How do I obtain a copy of the book? You will receive a copy of the book at check-in at your Academic Orientation Program (AOP). Unless you return the book before leaving AOP, the cost of the book will be charged to your account as part of the fall semester bill. If you choose not to purchase the book at AOP, you must return the book to the Academic Orientation Office, Club Spartan Room, Case Hall, before checking out of your AOP session.

How do I pay for the book? You do not need cash! A charge of $10.00 will be posted to your MSU account. This cost is substantially below the retail price of the book. If you decide to return the copy of the book provided to you at AOP, you are still responsible for acquiring the book, either from your local library or bookstore.

Why have a required reading before the beginning of school? Welcome to college life! At MSU, students are expected to accomplish learning in their own time, independently, outside of the classroom. You will regularly be asked to navigate texts and to interpret and apply what you have read. This is an introduction to what will become routine. Reading Lay That Trumpet in Our Hands will prepare you to take part in a variety of activities across campus and within the community where you can meet and learn with other students and with members of the community. This "One Book, One Community" assignment gives each new student something in common with every other new student.

Why Lay That Trumpet in Our Hands? Colleges and communities all over the country have selected Lay That Trumpet in Our Hands as required reading. The book appeals to college students with its themes of family, personal courage, and human dignity. The book was inspired by real-life events, and weaves together actual and fictional events with characters in ways that create a window into a time and place when practicing acceptance, tolerance, and inclusiveness required personal courage. The book allows students a chance to reflect on how much – and perhaps how little – has changed.

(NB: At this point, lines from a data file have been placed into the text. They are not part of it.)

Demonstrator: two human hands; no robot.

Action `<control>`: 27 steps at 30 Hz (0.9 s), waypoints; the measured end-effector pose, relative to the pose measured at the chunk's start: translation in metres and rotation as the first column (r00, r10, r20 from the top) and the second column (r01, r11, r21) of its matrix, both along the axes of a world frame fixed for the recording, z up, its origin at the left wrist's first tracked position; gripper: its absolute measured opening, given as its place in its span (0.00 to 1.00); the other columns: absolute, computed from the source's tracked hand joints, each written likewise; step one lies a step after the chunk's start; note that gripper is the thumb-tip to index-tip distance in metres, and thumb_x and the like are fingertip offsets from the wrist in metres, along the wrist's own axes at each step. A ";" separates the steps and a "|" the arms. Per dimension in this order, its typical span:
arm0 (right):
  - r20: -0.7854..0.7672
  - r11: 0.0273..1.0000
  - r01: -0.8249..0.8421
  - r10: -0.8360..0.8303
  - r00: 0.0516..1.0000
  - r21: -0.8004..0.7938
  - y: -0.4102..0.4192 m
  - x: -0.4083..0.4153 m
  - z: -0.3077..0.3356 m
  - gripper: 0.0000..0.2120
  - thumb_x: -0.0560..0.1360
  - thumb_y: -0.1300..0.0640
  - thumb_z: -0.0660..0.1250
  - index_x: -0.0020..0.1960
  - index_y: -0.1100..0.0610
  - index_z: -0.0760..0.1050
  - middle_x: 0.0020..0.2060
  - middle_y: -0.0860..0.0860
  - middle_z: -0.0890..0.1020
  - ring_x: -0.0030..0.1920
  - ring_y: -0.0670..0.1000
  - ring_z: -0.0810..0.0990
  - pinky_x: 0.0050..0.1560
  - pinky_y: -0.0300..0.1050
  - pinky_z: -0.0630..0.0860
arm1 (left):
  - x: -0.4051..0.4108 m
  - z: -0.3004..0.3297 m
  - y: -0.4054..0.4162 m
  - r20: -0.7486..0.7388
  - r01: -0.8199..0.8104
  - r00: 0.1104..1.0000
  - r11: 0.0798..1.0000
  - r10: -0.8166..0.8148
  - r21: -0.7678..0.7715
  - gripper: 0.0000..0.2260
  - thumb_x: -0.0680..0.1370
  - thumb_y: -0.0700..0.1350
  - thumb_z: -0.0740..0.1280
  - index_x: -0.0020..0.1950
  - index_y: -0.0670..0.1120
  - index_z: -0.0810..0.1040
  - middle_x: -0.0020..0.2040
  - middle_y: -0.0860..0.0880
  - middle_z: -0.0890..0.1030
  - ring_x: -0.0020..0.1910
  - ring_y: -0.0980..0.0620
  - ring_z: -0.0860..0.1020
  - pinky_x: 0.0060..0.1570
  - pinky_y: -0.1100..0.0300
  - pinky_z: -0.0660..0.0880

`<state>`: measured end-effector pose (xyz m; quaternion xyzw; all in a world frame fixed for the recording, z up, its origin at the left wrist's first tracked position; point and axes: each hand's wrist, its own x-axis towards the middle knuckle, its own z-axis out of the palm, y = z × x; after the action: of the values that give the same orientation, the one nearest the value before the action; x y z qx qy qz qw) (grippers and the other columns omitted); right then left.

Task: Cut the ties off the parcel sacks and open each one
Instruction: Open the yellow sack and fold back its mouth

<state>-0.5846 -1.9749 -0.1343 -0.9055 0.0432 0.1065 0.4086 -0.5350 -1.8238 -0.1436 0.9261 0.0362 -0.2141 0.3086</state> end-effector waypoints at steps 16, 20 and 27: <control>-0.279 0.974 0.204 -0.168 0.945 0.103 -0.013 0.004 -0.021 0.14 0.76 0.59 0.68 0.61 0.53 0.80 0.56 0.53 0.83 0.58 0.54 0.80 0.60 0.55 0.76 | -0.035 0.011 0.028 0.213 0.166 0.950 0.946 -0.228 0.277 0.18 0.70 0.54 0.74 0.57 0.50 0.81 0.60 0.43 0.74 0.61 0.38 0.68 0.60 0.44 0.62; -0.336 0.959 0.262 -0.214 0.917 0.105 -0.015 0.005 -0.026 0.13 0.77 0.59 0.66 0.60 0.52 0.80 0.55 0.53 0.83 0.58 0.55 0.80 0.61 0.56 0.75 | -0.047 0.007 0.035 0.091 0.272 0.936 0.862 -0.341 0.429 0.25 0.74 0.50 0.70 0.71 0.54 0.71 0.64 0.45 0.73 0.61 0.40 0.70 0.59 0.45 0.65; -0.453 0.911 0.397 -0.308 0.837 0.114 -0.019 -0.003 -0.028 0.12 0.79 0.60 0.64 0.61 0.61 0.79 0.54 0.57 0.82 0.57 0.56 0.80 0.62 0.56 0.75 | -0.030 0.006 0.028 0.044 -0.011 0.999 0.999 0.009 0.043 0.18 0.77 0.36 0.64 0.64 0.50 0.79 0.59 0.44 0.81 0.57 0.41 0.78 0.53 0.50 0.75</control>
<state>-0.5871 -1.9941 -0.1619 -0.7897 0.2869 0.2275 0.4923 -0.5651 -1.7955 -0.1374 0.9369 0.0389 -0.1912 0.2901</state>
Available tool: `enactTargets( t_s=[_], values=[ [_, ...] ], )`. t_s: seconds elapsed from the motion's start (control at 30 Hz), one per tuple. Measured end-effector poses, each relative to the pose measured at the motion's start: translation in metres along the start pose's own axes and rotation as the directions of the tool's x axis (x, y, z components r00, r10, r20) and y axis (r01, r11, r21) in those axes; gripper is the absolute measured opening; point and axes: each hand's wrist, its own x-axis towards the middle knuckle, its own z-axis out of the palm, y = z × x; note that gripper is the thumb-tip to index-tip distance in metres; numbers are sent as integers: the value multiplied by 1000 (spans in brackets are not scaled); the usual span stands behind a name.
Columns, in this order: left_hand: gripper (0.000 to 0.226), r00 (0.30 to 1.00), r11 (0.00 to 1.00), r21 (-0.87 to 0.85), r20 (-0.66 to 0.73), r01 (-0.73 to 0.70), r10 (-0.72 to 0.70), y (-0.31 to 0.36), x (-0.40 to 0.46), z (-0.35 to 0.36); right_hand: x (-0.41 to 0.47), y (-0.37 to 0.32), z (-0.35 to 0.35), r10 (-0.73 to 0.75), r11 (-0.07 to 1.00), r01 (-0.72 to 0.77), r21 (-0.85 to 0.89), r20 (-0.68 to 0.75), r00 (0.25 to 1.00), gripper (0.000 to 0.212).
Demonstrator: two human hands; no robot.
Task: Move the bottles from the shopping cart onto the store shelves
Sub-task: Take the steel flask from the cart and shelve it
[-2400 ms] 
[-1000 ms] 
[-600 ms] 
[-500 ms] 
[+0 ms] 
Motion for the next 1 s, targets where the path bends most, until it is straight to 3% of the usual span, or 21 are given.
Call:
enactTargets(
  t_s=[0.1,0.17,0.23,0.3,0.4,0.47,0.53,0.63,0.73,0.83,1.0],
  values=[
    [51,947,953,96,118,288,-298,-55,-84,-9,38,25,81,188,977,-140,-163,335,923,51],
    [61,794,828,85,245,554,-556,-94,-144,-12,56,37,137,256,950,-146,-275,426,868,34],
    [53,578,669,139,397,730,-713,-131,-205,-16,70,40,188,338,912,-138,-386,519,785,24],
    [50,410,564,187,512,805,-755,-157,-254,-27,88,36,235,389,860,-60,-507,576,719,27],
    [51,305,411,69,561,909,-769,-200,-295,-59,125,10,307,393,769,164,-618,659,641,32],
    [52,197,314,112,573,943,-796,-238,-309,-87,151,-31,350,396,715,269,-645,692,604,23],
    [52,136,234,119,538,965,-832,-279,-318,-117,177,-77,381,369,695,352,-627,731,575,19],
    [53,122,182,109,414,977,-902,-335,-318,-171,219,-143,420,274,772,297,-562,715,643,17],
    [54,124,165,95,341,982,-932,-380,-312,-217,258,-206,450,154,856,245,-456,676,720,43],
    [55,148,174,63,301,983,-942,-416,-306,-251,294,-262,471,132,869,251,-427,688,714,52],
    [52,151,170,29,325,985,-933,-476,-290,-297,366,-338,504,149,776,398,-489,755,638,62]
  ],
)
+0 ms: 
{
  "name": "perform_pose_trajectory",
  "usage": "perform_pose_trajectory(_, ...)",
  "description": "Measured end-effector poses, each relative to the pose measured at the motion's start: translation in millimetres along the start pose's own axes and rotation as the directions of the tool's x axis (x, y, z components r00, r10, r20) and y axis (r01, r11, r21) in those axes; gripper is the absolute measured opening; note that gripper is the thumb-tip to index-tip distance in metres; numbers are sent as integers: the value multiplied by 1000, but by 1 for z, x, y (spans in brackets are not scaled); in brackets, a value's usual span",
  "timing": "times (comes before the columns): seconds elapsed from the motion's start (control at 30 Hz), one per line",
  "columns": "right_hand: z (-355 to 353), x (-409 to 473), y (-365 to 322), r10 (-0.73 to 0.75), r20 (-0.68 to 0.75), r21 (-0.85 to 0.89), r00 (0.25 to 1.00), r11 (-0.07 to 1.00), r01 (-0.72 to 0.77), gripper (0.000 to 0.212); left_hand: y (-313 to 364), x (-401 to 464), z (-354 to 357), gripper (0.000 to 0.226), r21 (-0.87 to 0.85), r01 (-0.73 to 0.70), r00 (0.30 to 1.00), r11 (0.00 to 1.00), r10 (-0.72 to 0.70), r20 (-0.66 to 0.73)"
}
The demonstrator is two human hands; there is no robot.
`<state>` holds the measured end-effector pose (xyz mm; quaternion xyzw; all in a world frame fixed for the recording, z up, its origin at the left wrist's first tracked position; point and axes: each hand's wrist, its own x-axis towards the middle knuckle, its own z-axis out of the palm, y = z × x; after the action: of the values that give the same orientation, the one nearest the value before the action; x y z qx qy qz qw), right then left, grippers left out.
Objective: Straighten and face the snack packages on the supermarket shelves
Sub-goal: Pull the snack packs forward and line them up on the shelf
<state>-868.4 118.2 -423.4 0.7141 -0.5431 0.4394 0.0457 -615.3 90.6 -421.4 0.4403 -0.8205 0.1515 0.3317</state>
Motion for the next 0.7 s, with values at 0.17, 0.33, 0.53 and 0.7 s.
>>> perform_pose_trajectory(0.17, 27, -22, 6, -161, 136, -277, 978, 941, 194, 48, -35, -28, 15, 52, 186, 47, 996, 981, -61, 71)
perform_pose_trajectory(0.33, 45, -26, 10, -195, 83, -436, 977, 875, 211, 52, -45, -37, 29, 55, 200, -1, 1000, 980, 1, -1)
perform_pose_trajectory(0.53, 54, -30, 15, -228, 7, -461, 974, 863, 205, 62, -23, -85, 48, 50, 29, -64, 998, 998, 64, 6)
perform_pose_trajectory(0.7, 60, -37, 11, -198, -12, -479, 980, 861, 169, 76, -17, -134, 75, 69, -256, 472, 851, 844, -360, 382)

Want to enjoy your reading even more?
Click here to find guided questions for the book.


Parents seeking information about the One Book, One Community assignment should click here.

An alternative format of Lay That Trumpet In Our Hands is available for eligible MSU Students who are registered with the MSU Resource Center for Persons with Disabilities (RCPD).

Please contact RCPD for the alternative format:
MSU Resource Center for Persons with Disabilities
120 Bessey Hall, MSU, East Lansing, MI 48824-1033
Phone: 517-353-9642
Email: rcpd@msu.edu
Web site: rcpd.msu.edu

News

The Spartan Podcast - Susan McCarthy & Evangeline Moore

August 23, 2007 @ 10:58 am

SCMFrom MSU Today on Impact Radio: The One Book, One Community program encourages the East Lansing and MSU community to read the same book over a six-week period and to come together to discuss it in a variety of settings. The 2007 selection is Susan Carol McCarthy’s “Lay That Trumpet in Our Hands.”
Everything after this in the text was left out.